Virulence and Stress-Related Proteins Are Differentially Enriched and N-Terminally Acetylated in Extracellular Vesicles from Virulent Paracoccidioides brasiliensis

Extracellular vesicles (EVs) are bilayer-membrane cellular components that deliver protected cargo to the extracellular environment and can mediate long-distance signaling. We have previously reported that EVs isolated from the virulent fungal pathogen Paracoccidioides brasiliensis Vpb18 can revert the expression, in the attenuated variant Apb18, of stress-related virulence traits. We presently show that the Vev and Aev, respectively, produced by these variants display distinct proteomes, with prevalent functional enrichment in Vev related to oxidative stress response, signal transduction, transport, and localization, in addition to richer protein–protein interaction. Proteome sequences were obtained by nanoflow liquid chromatography coupled with tandem mass spectrometry (nano LC-ESI-MS/MS).
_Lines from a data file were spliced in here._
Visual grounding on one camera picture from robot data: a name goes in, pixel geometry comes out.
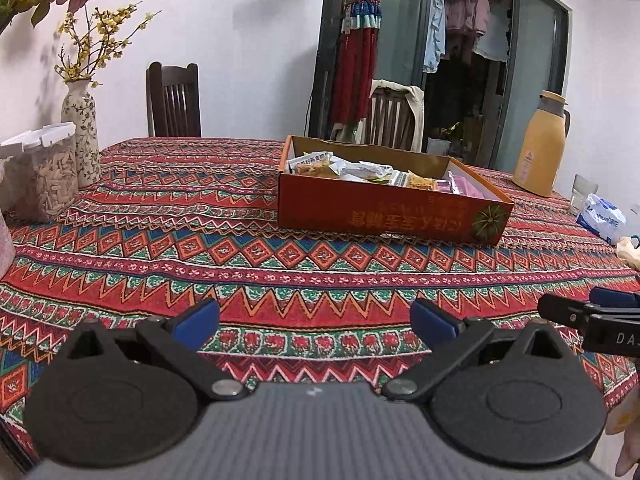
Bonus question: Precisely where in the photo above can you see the brown slatted wooden chair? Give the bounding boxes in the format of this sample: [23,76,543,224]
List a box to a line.
[366,80,418,151]

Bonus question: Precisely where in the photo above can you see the pink hanging garment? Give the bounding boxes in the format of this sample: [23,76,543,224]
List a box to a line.
[445,0,492,37]

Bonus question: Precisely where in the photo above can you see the white blue plastic pack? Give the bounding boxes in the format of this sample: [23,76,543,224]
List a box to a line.
[575,193,627,244]

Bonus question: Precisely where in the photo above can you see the pink snack packet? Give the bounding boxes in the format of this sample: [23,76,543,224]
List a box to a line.
[447,170,499,201]

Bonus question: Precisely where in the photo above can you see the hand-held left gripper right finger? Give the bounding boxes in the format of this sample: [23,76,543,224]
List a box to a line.
[380,298,584,404]

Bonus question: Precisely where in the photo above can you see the beige crumpled bag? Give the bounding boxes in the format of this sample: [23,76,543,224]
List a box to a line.
[615,236,640,269]

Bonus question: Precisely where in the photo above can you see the floral ceramic vase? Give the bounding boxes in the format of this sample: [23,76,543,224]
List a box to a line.
[61,79,103,189]

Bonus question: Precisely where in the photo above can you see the dark wooden chair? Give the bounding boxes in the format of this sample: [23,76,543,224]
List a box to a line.
[145,61,202,139]

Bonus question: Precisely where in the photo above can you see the yellow flower branches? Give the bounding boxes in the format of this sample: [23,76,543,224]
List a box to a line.
[54,2,162,84]

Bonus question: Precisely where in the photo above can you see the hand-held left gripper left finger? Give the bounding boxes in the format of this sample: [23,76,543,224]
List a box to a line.
[60,298,252,404]

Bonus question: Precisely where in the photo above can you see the sliding glass door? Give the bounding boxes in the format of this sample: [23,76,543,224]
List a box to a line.
[306,0,572,172]

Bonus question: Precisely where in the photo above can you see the orange thermos jug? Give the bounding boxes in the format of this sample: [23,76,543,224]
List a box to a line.
[512,90,572,199]

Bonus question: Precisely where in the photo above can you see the orange cardboard box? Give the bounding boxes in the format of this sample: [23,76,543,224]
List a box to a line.
[277,134,515,247]

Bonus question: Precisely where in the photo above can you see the pile of mixed packets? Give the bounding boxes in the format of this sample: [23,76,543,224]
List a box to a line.
[285,152,452,192]

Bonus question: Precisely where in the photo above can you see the white lace hanging garment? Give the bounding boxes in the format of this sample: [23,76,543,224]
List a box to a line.
[472,9,512,64]

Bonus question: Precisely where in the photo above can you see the clear drinking glass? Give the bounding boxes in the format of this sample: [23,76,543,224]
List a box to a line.
[569,173,599,214]

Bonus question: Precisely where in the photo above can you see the light blue hanging shirt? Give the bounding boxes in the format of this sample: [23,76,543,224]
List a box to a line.
[423,0,447,74]

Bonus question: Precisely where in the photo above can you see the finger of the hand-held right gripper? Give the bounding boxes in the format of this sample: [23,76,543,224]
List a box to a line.
[537,292,601,335]
[588,287,640,309]

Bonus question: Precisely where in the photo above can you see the person's right hand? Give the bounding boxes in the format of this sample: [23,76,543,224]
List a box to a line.
[604,385,640,480]

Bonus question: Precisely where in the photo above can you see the chair with draped cloth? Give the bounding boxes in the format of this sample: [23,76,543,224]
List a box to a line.
[370,79,426,153]

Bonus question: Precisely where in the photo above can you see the clear plastic seed container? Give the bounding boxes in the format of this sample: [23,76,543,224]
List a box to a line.
[0,122,79,224]
The Vev and corresponding Vpb18 proteomes also differed, suggesting a selective bias in vesicle protein cargo. Moreover, sublethal oxidative (VevOxi) and nitrosative (VevNO) stress modulated the Vev proteome and a positive correlation between VevOxi/VevNO-enriched and Vev-enriched (relative to Aev) proteins was observed. Out of 145 fungal virulence factors detected in Vev, 64% were enriched, strongly suggesting that molecules with virulence roles in Paracoccidioides are selectively concentrated in Vev. Our study significantly advanced the field by exploring protein N-terminal acetylation to a dimension rarely investigated in fungal EV proteomics. The proportion of N-terminally acetylated proteins in Vev was higher than in Vpb18 and the presence of Nt-acetylation in Vev-enriched virulence factors varied across the samples, suggesting that it might interfere with protein sorting into EVs and/or protein functionality. Our findings highlight the relevance of our fungal model to unraveling the significance of fungal EVs in pathogenesis and phenotypic transfer.